IRS Sent $1.4 Billion in Coronavirus Relief Money to Dead People
Proving once again that federal bureaucrats who do little other than spend trillions of dollars are really bad at it, the Government Accountability Office has found that the IRS sent $1.4 billion in coronavirus emergency relief payments to 1.1 million dead Americans.
That’s an average of $1,272 for every deceased American who was posthumously mailed a federal stimulus check.
Charles Duncan of the McClatchy news service describes how that happened in plain English:
The Internal Revenue Service sent almost $1.4 billion in coronavirus relief payments to 1.1 million dead Americans, according to a new Government Accountability Office report released Thursday.

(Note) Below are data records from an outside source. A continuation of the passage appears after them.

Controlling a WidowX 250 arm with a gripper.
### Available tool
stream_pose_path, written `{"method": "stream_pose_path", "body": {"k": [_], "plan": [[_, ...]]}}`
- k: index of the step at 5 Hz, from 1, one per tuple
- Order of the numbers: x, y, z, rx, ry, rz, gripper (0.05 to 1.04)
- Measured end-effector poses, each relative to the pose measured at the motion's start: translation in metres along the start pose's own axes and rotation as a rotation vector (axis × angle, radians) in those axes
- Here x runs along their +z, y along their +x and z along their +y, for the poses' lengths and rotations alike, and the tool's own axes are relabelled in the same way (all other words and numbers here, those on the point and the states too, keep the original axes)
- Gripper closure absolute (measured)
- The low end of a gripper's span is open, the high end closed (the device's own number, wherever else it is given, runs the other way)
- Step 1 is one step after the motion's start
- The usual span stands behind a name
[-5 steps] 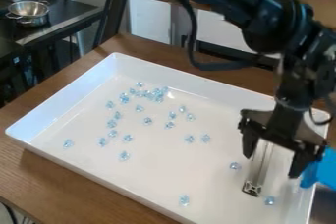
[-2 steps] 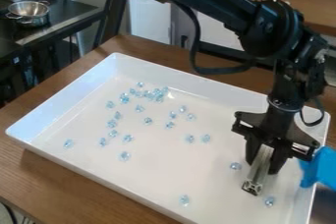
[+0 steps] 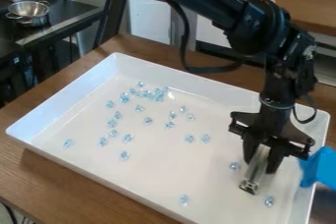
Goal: Sweep into pile
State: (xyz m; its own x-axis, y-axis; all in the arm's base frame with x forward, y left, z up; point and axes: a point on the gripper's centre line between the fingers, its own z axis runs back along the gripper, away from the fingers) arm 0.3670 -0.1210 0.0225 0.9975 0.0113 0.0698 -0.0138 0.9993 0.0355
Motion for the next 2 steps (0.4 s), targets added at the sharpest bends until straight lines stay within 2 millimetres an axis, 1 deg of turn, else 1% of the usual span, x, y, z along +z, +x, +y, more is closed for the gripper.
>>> {"method": "stream_pose_path", "body": {"k": [1, 2], "plan": [[-0.001, 0.000, 0.027, 0.022, 0.011, 0.013, 0.693], [-0.003, 0.001, 0.061, 0.063, 0.023, 0.039, 0.693]]}}
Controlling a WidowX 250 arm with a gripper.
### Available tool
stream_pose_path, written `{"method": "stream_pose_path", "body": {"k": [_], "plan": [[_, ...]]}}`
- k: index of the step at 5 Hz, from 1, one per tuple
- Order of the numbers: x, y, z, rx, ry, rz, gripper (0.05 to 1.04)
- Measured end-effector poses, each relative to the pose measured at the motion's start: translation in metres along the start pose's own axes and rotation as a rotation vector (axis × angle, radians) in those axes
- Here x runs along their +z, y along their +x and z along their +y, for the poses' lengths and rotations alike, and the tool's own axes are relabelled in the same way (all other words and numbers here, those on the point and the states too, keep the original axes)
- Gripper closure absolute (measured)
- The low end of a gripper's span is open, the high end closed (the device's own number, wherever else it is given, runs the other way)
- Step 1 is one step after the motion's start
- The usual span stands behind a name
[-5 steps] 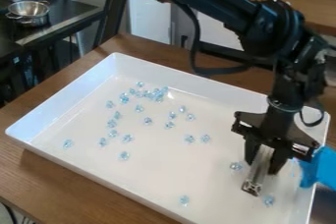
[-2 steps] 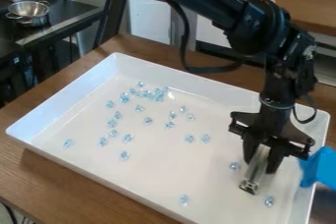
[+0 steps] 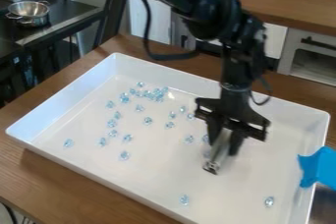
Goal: Sweep into pile
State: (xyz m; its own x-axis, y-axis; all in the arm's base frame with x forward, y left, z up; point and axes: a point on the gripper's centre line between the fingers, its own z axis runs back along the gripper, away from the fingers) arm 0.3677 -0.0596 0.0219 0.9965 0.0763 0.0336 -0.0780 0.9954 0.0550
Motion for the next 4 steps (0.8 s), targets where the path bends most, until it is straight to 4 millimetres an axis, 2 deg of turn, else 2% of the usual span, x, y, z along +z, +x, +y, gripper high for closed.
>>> {"method": "stream_pose_path", "body": {"k": [2, 4], "plan": [[-0.002, 0.001, 0.052, 0.051, 0.038, 0.014, 0.693], [-0.005, -0.005, 0.126, 0.042, 0.080, 0.020, 0.693]]}}
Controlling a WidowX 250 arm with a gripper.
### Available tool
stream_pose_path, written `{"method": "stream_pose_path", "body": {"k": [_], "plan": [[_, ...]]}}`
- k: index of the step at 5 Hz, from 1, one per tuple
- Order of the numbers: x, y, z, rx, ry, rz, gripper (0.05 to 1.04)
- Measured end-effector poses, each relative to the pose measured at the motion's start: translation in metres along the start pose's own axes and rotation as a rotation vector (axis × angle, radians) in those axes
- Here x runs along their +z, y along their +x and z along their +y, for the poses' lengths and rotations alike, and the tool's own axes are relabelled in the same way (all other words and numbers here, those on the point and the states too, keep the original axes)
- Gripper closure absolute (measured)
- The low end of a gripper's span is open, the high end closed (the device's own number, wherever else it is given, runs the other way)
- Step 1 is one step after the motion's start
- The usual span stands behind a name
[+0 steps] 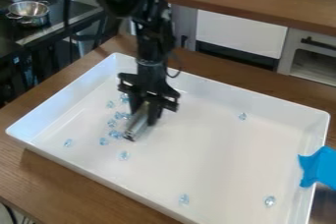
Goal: Sweep into pile
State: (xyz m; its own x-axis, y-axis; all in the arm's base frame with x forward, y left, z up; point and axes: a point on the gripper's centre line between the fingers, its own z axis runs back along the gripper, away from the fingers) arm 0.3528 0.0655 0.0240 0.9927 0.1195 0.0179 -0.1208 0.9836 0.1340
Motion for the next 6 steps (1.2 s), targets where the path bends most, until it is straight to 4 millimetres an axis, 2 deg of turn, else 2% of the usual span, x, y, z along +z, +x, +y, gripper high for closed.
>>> {"method": "stream_pose_path", "body": {"k": [1, 2, 3, 4, 5, 6], "plan": [[-0.003, -0.007, 0.038, -0.037, 0.003, 0.001, 0.693], [-0.006, -0.015, 0.066, -0.045, 0.005, -0.002, 0.693], [-0.005, -0.021, 0.078, -0.061, -0.005, -0.012, 0.693], [0.002, -0.029, 0.068, -0.053, -0.066, -0.013, 0.693], [0.030, -0.031, 0.035, -0.049, -0.161, -0.043, 0.693], [0.065, -0.036, -0.011, -0.057, -0.269, -0.101, 0.693]]}}
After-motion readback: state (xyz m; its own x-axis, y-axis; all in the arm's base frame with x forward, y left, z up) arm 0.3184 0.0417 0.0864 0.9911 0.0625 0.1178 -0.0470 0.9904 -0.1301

In the report to Congress, the GAO said the IRS typically uses death records from the Social Security Administration to weed out fraudulent tax refund claims. But the IRS and the Treasury Department “did not use the death records to stop payments to deceased individuals” when it sent out the first batches of stimulus checks this spring, according to the report.
In the highlights of the GAO’s report, the federal watchdog agency suggested the IRS take steps to recover the money that was sent to dead people who, oddly enough, were not eligible to receive any federal stimulus money.

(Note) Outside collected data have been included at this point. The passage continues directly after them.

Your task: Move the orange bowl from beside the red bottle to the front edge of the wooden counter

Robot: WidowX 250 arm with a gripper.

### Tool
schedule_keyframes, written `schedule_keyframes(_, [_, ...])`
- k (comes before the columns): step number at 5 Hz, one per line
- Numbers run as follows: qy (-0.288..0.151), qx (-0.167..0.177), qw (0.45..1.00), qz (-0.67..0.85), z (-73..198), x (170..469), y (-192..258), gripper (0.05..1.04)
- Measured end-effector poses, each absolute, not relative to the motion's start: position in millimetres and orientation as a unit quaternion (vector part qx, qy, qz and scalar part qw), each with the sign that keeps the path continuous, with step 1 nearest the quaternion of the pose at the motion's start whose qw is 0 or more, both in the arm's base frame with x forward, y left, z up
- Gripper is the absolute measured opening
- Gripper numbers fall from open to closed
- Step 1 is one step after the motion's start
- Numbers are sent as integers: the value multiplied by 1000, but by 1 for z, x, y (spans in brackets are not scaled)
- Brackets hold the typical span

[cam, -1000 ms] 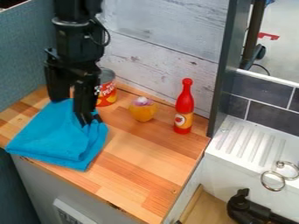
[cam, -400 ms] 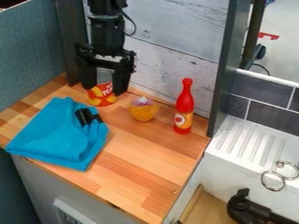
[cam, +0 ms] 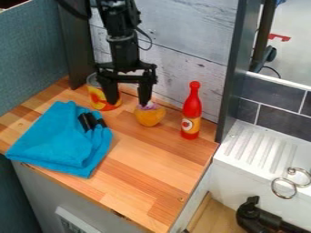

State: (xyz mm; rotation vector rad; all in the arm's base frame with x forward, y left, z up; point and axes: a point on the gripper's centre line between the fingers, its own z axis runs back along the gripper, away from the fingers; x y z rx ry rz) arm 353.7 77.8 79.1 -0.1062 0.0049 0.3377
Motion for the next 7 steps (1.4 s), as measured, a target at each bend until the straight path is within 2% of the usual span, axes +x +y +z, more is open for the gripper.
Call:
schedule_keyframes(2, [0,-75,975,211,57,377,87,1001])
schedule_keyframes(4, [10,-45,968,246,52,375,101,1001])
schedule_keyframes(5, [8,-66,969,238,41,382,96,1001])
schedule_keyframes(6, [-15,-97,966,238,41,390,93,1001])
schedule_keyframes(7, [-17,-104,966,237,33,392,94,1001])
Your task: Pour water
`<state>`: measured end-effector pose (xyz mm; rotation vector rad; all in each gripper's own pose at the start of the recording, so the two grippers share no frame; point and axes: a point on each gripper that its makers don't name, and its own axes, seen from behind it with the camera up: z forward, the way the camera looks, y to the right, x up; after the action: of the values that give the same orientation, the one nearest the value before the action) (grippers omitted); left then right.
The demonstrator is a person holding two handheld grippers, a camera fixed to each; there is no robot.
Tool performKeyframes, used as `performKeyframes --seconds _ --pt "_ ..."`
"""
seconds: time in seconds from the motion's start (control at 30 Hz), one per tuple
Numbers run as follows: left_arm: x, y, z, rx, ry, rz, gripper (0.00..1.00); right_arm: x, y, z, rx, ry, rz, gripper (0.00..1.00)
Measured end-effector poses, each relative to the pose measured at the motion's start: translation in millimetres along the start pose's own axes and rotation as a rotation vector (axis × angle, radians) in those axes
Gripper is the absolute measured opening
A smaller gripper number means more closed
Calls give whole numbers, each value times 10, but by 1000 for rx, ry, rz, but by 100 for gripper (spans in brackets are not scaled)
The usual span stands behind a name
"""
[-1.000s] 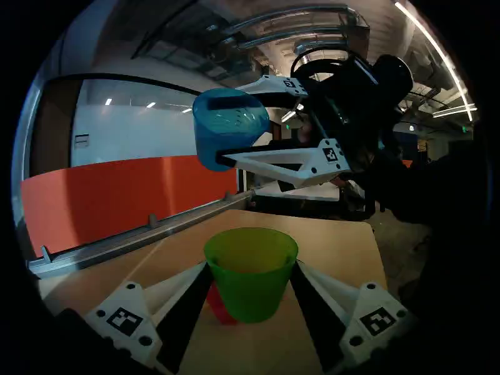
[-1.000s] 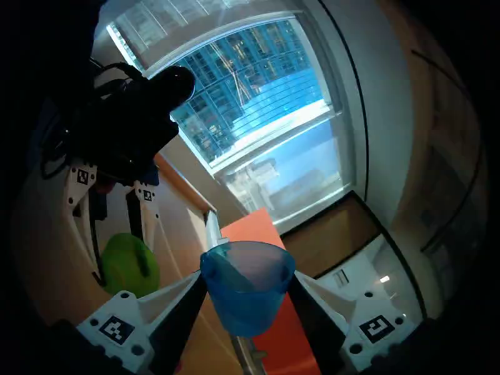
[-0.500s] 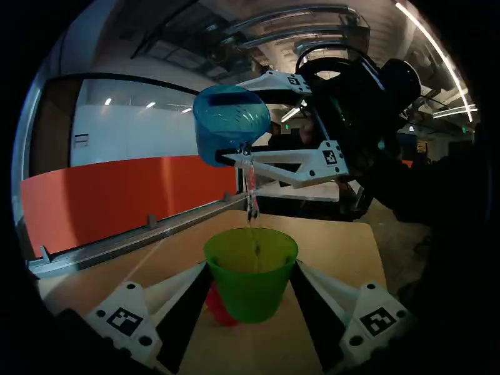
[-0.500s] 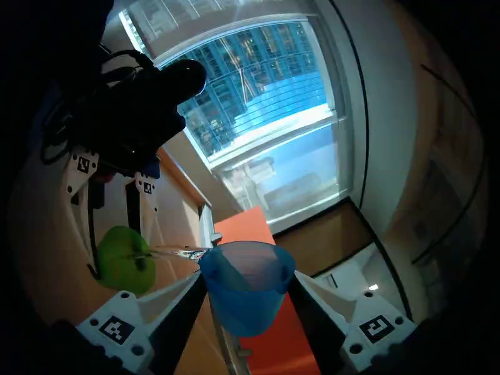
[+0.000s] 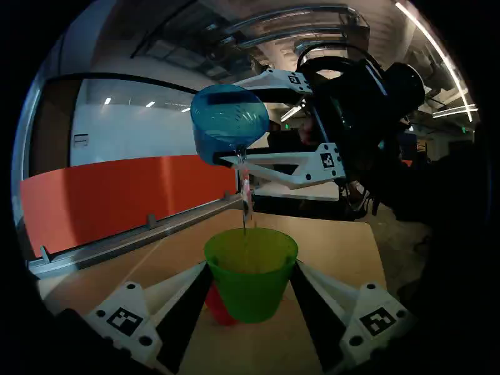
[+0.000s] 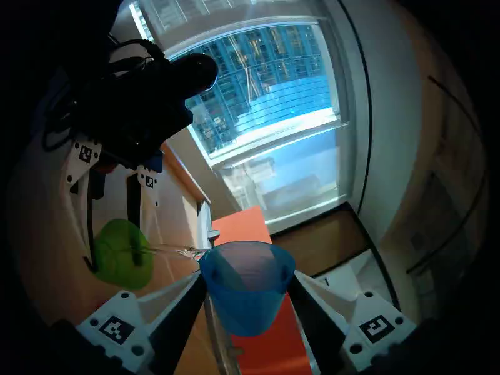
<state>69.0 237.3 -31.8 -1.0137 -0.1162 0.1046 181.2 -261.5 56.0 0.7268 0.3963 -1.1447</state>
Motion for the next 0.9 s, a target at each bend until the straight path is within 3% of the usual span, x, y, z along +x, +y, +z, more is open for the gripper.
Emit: performKeyframes --seconds 0.9 --pt "41 -6 6 3 11 -4 84 -48 157 32 -39 -24 -149 88"
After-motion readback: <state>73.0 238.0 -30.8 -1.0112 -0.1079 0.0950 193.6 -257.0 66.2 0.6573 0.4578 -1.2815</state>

GAO recommends that IRS should consider cost-effective options for notifying ineligible recipients how to return payments. IRS agreed with the recommendation.
But they don’t say how the IRS bureaucrats will communicate with the dead Americans who received the $1.4 billion in relief payments. Do you suppose they’ll send out 1.1 million letters to the USPS’s dead letter office? Or will they save money on postage and conduct 1.1 million séances instead? (1)
This puts a whole new spin on the saying “Nothing is certain but death and taxes”. Except perhaps bureaucratic incompetency.
(1) P.S. I’m having a bit of fun here because of the way the GAO left its recommended solution open! In reality, the IRS should identify all the erroneously issued checks that were cashed by the deceased Americans’ estates and survivors, then follow up with them by mail.